WORK INSTRUCTIONS:
Please retype the listing below exactly as it stands, skipping any pictures.

___ INPUT DATA

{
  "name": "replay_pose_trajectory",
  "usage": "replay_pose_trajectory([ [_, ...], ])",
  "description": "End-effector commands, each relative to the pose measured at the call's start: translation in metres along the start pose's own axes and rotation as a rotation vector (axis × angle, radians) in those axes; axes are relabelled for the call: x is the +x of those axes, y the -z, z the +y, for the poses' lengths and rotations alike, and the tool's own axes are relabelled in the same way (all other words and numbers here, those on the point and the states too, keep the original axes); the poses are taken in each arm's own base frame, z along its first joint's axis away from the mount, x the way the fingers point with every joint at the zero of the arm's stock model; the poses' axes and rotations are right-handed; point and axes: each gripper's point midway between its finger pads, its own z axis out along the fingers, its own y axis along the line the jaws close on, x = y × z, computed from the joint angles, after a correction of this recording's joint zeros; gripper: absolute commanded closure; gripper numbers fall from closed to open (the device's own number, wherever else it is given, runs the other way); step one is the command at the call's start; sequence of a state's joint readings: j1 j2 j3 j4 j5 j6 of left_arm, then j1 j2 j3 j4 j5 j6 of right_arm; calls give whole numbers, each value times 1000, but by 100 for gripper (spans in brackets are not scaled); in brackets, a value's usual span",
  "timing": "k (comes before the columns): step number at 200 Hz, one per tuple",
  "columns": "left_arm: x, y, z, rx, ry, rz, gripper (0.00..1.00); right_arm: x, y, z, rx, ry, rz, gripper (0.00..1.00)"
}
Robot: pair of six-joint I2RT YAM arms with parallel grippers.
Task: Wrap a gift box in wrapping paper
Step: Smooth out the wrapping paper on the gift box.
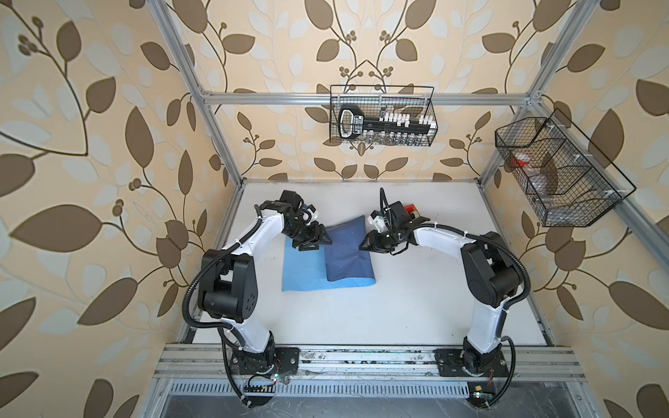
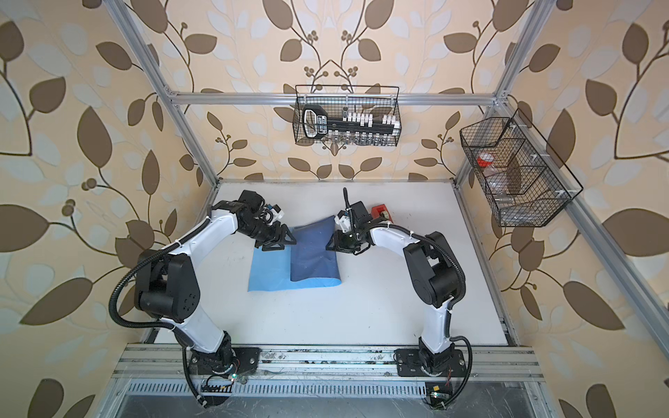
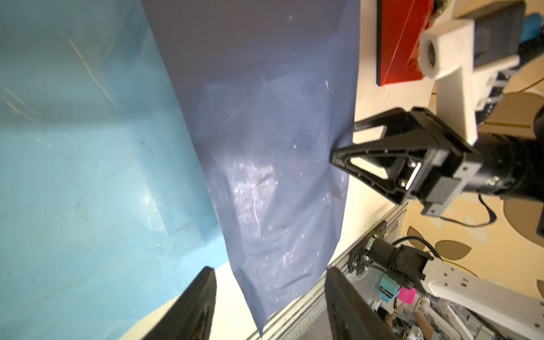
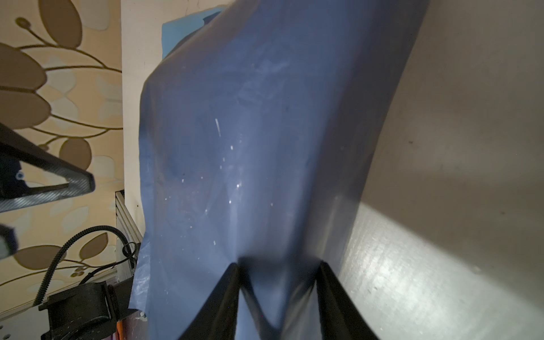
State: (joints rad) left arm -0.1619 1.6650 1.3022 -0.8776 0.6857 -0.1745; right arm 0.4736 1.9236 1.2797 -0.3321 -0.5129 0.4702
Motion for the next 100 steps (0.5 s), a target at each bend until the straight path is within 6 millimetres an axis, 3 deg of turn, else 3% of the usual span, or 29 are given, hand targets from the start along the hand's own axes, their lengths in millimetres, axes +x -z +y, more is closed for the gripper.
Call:
replay_pose_trajectory([
  [1, 39, -8, 1, 68, 93, 137, 33, 38, -13, -50, 167, -49, 106, 59],
  [18, 50, -21, 8, 87, 134, 170, 38, 37, -13, -50, 166, -49, 104, 59],
  [51, 68, -38, 12, 136, 174, 219, 59, 37, -13, -51, 167, -47, 107, 59],
  [100, 90, -47, 19, 140, 171, 275, 83, 34, -10, -53, 169, -49, 102, 59],
])
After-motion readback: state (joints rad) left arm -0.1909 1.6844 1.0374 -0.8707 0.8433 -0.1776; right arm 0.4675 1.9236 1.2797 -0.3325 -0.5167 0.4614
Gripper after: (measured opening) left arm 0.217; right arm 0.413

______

THE ANSWER:
{
  "name": "replay_pose_trajectory",
  "usage": "replay_pose_trajectory([ [_, ...], ])",
  "description": "End-effector commands, each relative to the pose measured at the call's start: translation in metres along the start pose's own axes and rotation as a rotation vector (axis × angle, radians) in those axes; axes are relabelled for the call: x is the +x of those axes, y the -z, z the +y, for the poses' lengths and rotations alike, and the tool's own axes are relabelled in the same way (all other words and numbers here, those on the point and the states too, keep the original axes); the poses are taken in each arm's own base frame, z along its first joint's axis away from the mount, x the way the fingers point with every joint at the zero of the arm's stock model; the poses' axes and rotations are right-handed; point and axes: each gripper's point midway between its finger pads, its own z axis out along the fingers, its own y axis along the line the jaws close on, x = y × z, computed from the joint angles, after a correction of this recording's joint zeros; gripper: absolute commanded closure; gripper numbers fall from closed to open (the device's own number, wherever else it is given, runs the other way); step one is the command at the call's start; sequence of a state's joint readings: j1 j2 j3 j4 j5 j6 of left_arm, then j1 j2 j3 j4 j5 j6 of right_arm; calls give whole numbers, each value times 1000, but by 100 for gripper (spans in brackets are not scaled); in brackets, a value's usual span",
  "timing": "k (comes before the columns): step number at 200 Hz, one per tuple",
  "columns": "left_arm: x, y, z, rx, ry, rz, gripper (0.00..1.00); right_arm: x, y, z, rx, ry, rz, gripper (0.00..1.00)"
}
Robot: pair of six-joint I2RT YAM arms with parallel grippers.
Task: Wrap a gift box in wrapping paper
Step: Smooth out the wrapping paper on the gift box.
State: (joints rad) left arm -0.1619 1.6650 1.3022 -0.8776 0.6857 -0.1745; right arm 0.4736 1.9236 1.2797 -0.3321 -0.5129 0.4702
Motion for the next 100 steps (0.5 s), a target at each bend until the straight path is within 6 millimetres an axis, 3 deg of turn, else 3% of the usual span, or 29 are given, hand targets from the start along the hand's own axes, their lengths in millimetres, axes +x -z +y, more is closed for the gripper.
Call:
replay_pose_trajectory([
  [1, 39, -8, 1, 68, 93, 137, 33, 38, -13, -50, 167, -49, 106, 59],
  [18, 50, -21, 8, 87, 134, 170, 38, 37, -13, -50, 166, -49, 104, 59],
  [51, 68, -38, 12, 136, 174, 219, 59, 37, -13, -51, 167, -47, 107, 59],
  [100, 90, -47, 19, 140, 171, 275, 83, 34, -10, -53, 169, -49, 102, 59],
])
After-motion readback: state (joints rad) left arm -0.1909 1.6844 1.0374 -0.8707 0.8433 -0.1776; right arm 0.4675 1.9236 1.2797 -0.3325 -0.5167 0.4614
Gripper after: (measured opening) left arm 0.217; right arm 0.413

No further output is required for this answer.